Exercise directions: Write out the data below exactly, beginning with the first line and ending once the line that has "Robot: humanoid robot" is written.

Data shown:

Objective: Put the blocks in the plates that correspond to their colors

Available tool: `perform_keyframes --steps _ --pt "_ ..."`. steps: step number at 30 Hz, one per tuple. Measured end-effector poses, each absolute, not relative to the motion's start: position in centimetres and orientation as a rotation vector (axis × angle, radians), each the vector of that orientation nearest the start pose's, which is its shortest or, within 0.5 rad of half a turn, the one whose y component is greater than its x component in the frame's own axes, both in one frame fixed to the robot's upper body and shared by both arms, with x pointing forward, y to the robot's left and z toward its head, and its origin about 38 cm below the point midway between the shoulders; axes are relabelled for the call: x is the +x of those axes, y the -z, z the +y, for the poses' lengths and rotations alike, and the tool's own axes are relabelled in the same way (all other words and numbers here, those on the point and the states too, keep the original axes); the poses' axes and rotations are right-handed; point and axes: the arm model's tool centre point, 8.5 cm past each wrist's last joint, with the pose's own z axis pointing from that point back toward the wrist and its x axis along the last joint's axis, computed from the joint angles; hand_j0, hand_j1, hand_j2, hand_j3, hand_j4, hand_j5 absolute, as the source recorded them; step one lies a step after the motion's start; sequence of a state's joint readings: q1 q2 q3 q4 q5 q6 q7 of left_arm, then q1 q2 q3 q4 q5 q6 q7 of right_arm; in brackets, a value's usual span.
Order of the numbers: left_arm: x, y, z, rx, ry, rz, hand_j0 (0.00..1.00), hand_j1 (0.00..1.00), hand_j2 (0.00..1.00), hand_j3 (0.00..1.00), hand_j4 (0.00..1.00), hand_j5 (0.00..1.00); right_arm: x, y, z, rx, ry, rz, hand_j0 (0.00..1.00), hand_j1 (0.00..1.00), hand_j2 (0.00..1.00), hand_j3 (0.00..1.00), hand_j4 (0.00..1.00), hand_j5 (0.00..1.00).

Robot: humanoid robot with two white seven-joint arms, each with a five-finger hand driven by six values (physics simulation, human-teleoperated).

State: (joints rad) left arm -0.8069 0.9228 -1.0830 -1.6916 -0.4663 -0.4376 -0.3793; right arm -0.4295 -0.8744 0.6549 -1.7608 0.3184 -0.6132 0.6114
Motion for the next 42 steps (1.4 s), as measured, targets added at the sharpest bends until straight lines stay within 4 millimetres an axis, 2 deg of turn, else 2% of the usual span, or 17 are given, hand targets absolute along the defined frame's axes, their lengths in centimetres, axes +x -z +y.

Result:
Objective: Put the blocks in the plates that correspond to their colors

Available tool: `perform_keyframes --steps _ --pt "_ ..."`. steps: step number at 30 Hz, one per tuple. Measured end-effector poses, each absolute, not relative to the motion's start: position in centimetres and orientation as a rotation vector (axis × angle, radians), each the vector of that orientation nearest the start pose's, which is its shortest or, within 0.5 rad of half a turn, the one whose y component is greater than its x component in the frame's own axes, both in one frame fixed to the robot's upper body and shared by both arms, with x pointing forward, y to the robot's left and z toward its head, and its origin about 38 cm below the point midway between the shoulders; axes are relabelled for the call: x is the +x of those axes, y the -z, z the +y, for the poses' lengths and rotations alike, and the tool's own axes are relabelled in the same way (all other words and numbers here, those on the point and the states too, keep the original axes); the poses' axes and rotations are right-handed; point and axes: the arm model's tool centre point, 8.5 cm past each wrist's last joint, with the pose's own z axis pointing from that point back toward the wrist and its x axis along the last joint's axis, computed from the joint angles; hand_j0, hand_j1, hand_j2, hand_j3, hand_j4, hand_j5 absolute, as the source recorded them; step one lies a step after the motion's start; sequence of a state's joint readings: q1 q2 q3 q4 q5 q6 q7 of left_arm, then q1 q2 q3 q4 q5 q6 q7 of right_arm; in brackets, a value's usual span.
Order of the numbers: left_arm: x, y, z, rx, ry, rz, hand_j0 (0.00..1.00), hand_j1 (0.00..1.00), hand_j2 (0.00..1.00), hand_j3 (0.00..1.00), hand_j4 (0.00..1.00), hand_j5 (0.00..1.00); right_arm: x, y, z, rx, ry, rz, hand_j0 (0.00..1.00), hand_j1 (0.00..1.00), hand_j2 (0.00..1.00), hand_j3 (0.00..1.00), hand_j4 (0.00..1.00), hand_j5 (0.00..1.00).

Robot: humanoid robot with two white seven-joint arms, each with a five-finger hand driven by six values (physics simulation, human-teleoperated).

The exercise requires no further output.